▸ THE PROBLEM: Please repeat the whole listing exactly, but leave out any picture it holds.
※ ※ ※
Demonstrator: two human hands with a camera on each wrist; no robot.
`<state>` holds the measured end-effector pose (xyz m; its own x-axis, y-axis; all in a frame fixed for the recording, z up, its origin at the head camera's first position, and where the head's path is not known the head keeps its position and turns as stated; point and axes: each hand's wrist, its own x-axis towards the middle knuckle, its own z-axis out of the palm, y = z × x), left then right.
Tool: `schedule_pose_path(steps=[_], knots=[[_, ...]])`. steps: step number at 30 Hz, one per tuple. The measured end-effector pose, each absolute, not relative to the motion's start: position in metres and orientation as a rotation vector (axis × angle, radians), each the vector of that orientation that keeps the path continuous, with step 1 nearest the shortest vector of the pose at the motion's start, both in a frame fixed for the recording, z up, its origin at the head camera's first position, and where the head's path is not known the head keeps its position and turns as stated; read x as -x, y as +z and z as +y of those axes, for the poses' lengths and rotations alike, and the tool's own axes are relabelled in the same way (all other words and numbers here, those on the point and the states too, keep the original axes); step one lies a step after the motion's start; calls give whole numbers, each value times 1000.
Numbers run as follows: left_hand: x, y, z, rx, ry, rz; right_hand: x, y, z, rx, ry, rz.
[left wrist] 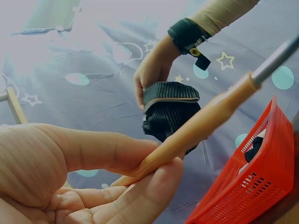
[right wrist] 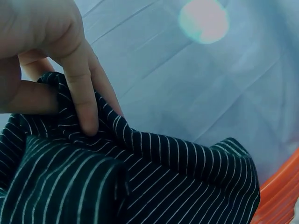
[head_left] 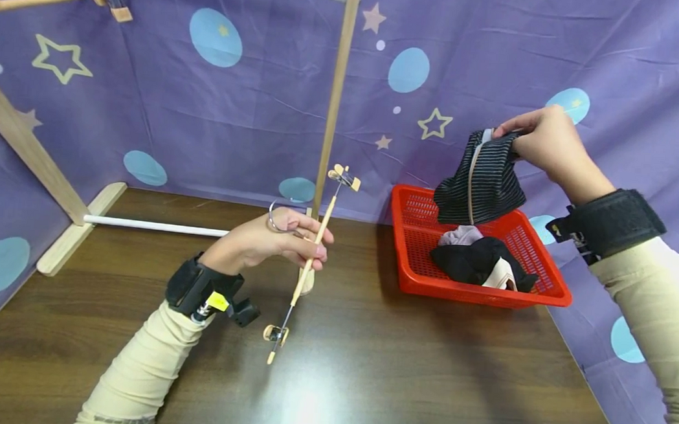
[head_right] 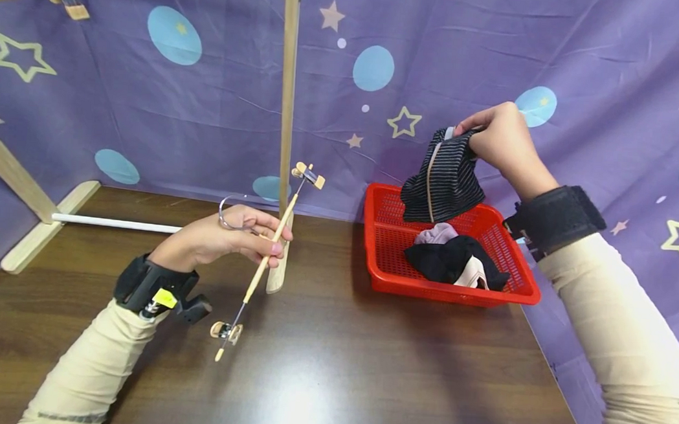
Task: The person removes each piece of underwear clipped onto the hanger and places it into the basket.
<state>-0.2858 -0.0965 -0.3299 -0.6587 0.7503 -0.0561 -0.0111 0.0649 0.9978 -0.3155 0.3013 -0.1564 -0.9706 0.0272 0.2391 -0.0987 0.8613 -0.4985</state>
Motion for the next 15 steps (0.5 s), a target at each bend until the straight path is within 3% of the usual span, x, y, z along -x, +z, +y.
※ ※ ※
▸ RESPONSE TO THE EXERCISE:
Demonstrator: two human hands with a camera on each wrist; no robot.
`<state>` holds the measured end-effector pose (xyz m; its own x-axis, y-axis; all in a frame fixed for the recording, z up, its origin at the head camera's first position, and where the head's path is not known the head keeps its position and turns as stated; point and axes: each hand's wrist, its own x-axis towards the middle knuckle, its own z-axis out of the palm, y = z × x), left then right.
Tool: `schedule_pose_path(steps=[_], knots=[[_, ...]])`. steps: step number at 30 Hz, one per tuple. The measured end-effector pose, each absolute, not relative to the motion's start: position in metres and orientation as a rotation vector (axis × angle, radians), each the vector of that orientation that keeps the path continuous, with step 1 nearest the shortest vector of the pose at the motion's start, both in a frame fixed for the recording, z up, its origin at the head camera's first position, and where the head's path is not known the head keeps its position and turns as stated; read x as -x, y as +z and z as +y of those axes, for the poses' lengths and rotations alike, and the tool's own axes are relabelled in the same way (all other words and numbers here, those on the point and the states too, keep the original axes); step one lies a step after the motion's start; calls give whole numbers, each value times 1000.
Numbers run as follows: left_hand: x, y, z, rx, ry, rz; right_hand: x, y, z, rx, ry, rz.
[left wrist] 
[right wrist] 
[head_left] 
[head_right] 
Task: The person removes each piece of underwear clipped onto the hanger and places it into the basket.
<state>-0.2858 -0.0965 -0.3299 -0.6587 0.7503 -0.0561 -0.0111 0.0649 0.9978 -0.3155 0.3013 -0.1564 -0.9706 0.0272 0.2391 -0.0987 0.8613 -0.4985</state>
Motion for the next 15 steps (0.5 s), a target at each bend until the straight path is within 3% of the usual span, x, y, z along -x, +z, +y.

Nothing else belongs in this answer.